Data Protection in Zimbabwe with Reference to the Covid-19 Pandemic and International Law
DOI:
https://doi.org/10.17159/1727-3781/2024/v27i0a17744Keywords:
COVID-19, pandemic, processing, data subject, privacy, sensitive personal data, health-related data, ZimbabweAbstract
The corona virus that caused the COVID-19 disease defied geographical boundaries, spreading faster than the measures to contain its transmission. The processing of personal health-related data became widespread as a measure to respond to the pandemic. This triggered new concerns about the possibility of there being a data crisis. Individuals suspected to be infected by COVID-19 were forced to undertake mandatory testing that involved the collection of health-related data. To limit the spread of the disease, the collection of personal data extended to secondary contacts. Personal health-related data are very prone to abuse, and this data included secondary data inconsistent with initial collection purposes. Admittedly, such risks are not new. Prior to the pandemic, health-related data were processed through electronic health (e-health) platforms. The health-related data processing methods during the pandemic were insufficient to meet the data protection principles of consent, transparency, purpose and storage, potentially violating the right to privacy. Globally, expectations are that countries should have data protection laws informed by established principles regulating the processing of personal data. While, Zimbabwe had not enacted the Cyber and Data Protection Act (CDP Act), which lists some of the data principles, this paper relies on existing laws to determine whether Zimbabwe is still abiding by constitutional and international human rights standards in protecting personal data privacy.

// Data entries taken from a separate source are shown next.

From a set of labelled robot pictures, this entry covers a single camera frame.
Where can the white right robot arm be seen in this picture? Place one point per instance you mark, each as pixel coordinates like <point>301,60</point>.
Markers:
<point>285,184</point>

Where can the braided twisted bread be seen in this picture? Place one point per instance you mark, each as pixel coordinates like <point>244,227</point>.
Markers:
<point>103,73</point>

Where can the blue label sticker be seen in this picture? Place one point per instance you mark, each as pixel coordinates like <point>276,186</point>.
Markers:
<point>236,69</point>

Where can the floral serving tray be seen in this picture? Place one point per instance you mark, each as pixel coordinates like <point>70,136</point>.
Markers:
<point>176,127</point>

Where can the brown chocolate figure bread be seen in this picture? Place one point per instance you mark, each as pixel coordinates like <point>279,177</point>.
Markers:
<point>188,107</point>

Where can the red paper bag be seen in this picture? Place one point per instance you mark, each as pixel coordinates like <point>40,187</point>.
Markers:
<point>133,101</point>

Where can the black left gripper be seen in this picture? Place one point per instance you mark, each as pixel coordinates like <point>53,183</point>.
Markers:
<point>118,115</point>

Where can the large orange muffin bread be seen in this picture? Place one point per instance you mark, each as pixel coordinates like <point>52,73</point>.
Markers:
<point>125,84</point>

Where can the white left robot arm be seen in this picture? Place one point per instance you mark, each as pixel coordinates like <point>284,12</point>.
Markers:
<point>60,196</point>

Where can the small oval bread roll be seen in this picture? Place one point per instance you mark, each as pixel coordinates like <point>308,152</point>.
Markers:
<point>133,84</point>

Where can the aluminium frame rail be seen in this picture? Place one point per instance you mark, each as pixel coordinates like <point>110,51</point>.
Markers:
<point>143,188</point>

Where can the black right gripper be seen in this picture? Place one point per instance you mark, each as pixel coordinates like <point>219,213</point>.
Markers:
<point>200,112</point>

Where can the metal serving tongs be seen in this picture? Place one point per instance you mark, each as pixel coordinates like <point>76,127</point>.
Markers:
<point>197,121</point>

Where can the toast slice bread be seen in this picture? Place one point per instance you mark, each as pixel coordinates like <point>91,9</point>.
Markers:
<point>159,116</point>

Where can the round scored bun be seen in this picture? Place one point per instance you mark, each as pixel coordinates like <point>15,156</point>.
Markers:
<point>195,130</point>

The paper examines the development of data principles and their application in Zimbabwe in respect of health-related data protection during the pandemic. The paper 1) analyses the existing laws and their protection of personal health-related data; 2) explores the incorporation of data principles in COVID-19-related responses including in national laws as informed by international laws; and 3) highlights the gaps in both law and practice as they relate to the handling of personal health-related data in Zimbabwe during the pandemic. The paper concludes that even if the existing laws on data privacy were not comprehensive and even if the CDP Act came too late, the global regulations, the sectoral laws and other guidance accessible to Zimbabwe in responding to the pandemic would have sufficed to avert a data pandemic during the health pandemic and allowed Zimbabwe to be compliant with international data protection standards.